Picture of a prison
The Prison Service is to have a cut-down case management system

Joined-up justice runs out of money

Plans for a single system linking prison and probation services are formally axed for lack of funds

Written by Parliamentary reporter

The government has abandoned plans to link the prison and probation services through a National Offender Management System (Nomis) because it cannot afford to pay for it.

Instead the Prison Service is to receive a cut down version - called C-Nomis - to replace its limited " Lids" case management system. And the Probation Service will be forced to continue struggling with its outdated Crams software.

The decisions were announced by Justice Minister David Hanson in a written statement to parliament this week, six months after the Nomis programme was suspended due to lack of funding.

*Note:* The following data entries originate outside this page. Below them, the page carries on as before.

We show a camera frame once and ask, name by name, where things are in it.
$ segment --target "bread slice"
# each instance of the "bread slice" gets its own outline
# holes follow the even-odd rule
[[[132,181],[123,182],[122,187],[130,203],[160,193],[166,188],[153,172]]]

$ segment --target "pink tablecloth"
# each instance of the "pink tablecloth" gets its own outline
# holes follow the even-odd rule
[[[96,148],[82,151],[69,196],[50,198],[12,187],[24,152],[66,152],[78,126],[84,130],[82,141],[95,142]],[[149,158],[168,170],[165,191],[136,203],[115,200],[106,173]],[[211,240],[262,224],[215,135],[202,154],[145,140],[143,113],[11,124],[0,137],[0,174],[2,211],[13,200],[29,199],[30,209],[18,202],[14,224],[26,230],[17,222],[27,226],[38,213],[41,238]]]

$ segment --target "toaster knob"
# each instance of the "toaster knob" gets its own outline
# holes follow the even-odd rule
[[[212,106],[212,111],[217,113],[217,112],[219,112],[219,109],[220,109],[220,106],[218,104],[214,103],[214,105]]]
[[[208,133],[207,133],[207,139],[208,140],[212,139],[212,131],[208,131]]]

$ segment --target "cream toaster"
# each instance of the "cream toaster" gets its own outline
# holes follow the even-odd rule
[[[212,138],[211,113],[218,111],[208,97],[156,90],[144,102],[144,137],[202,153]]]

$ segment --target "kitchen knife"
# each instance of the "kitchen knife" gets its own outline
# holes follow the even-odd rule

A test of the intended flagship product of the former Home Office Criminal Justice IT (CJIT) Unit, designed to provide "joined-up justice" with a system providing a single view of an offender from court to custody to probation, was due to go live in July.

But the programme was put on ice in August while a strategic review by internal Ministry of Justice auditors was carried out.

Hanson's statement this week gave no indication whether the July trial was a technical success or failure.

He said arrangements will be made "to allow sharing of information between prisons and probation areas through a new 'data share' mechanism to give read-only access to core case information to support offender management".

There are also plans to turn the prison service's OASys software into a single system across probation and prisons, and for the Delius probation case management system to be implemented only where existing software is "in urgent need of replacement".

"C-Nomis will not therefore be deployed to the National Probation Service," said Hanson.

"This has been a successful review, delivering a reformed programme that is no set to provide real operational improvements for practitioners in managing offenders alongside other reforms across the criminal justice system," he said.

The decision will relieve some probation officers who have been accused of failing to support Nomis.